In [1]:
%%bash 
rm tmp/*

# ase-db: A database for ASE calculations

The ase database features offer a powerful way to explore and manage batches of calculations. It can be very convenient to parse a number of output files, scattered across a directory structure, to form a single file with all the useful data. The [official documention](https://wiki.fysik.dtu.dk/ase/ase/db/db.html#module-ase.db) is not comprehensive, but contains some useful information. **ase-db** has somewhat suffered from a lack of interest and a couple of API changes, but it seems like nothing a few serious users couldn't sort out!

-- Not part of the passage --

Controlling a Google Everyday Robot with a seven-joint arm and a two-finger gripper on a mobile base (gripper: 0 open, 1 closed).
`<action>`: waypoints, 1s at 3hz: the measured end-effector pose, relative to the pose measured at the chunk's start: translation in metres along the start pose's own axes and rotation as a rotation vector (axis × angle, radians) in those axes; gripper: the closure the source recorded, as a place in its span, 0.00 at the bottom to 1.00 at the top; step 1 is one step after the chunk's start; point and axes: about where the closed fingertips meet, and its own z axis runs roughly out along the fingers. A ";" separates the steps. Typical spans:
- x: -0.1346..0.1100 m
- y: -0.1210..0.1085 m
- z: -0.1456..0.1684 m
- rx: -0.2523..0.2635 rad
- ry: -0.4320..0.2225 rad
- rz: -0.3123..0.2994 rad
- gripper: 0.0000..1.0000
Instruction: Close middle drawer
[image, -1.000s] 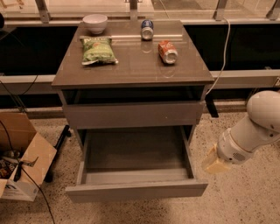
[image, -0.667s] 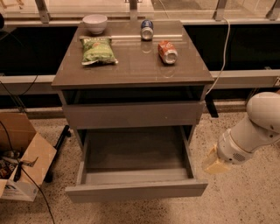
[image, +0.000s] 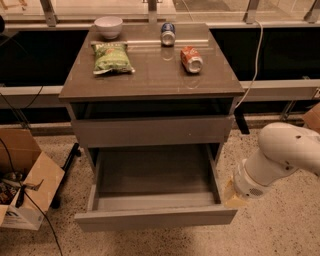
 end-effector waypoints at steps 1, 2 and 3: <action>-0.001 -0.006 0.032 -0.004 -0.016 -0.019 1.00; 0.004 -0.017 0.063 -0.017 -0.064 -0.004 1.00; 0.021 -0.026 0.100 -0.058 -0.130 0.048 1.00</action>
Offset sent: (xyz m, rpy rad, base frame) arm 0.0291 0.0155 -0.1004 0.1283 0.0111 -0.0154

ASE supports three backends:

* [SQLite3](https://en.wikipedia.org/wiki/SQLite) is fully-featured relational database system which stores databases in local files. It's fast and widely-used for data serialisation in software. The file format is binary. You can inspect and modify ASE-generated SQLite3 files with regular sqlite3 tools, but some parameters (e.g. atomic positions) are stored as binary blobs.
* [JSON](https://en.wikipedia.org/wiki/JSON) is a simple text-based format for data serialisation. This can be a good choice for long-term archiving and publication support. It will always be readable, but it's human-friendliness is overrated...
* [PostgreSQL](https://en.wikipedia.org/wiki/PostgreSQL) is a more traditional server-hosted relational database system. This might be suitable for a group sharing data, but the configuration is correspondingly more complex.

## Exploring an existing DB 

An ASE-DB can be a useful way of storing an interesting set of calculations. You can apply search/filter operations, and add your own metadata.

**data/sulfur_pbe0_96.db** is a set of data from calculations on sulfur clusters S2-S8, stored using the SQLite3 backend. As well as the default attributes including geometry and energy, we have added "name" fields and packaged vibrational frequencies into the "data" field. Suppose we wish to examine the relative energies of the clusters with size S4-S7:

In [12]:
import ase
import ase.db

db = ase.db.connect('data/sulfur_pbe0_96.db')
rows = db.select('S>3,S<8')
ref_energy = db.get(name='S8').energy/8
print 'Species name     Total energy      Relative energy/atom'
for row in rows:
    print '{0:14s} {1:12.2f} {2:12.2f}'.format(row.name, row.energy,
                                              row.energy/row.natoms - ref_energy)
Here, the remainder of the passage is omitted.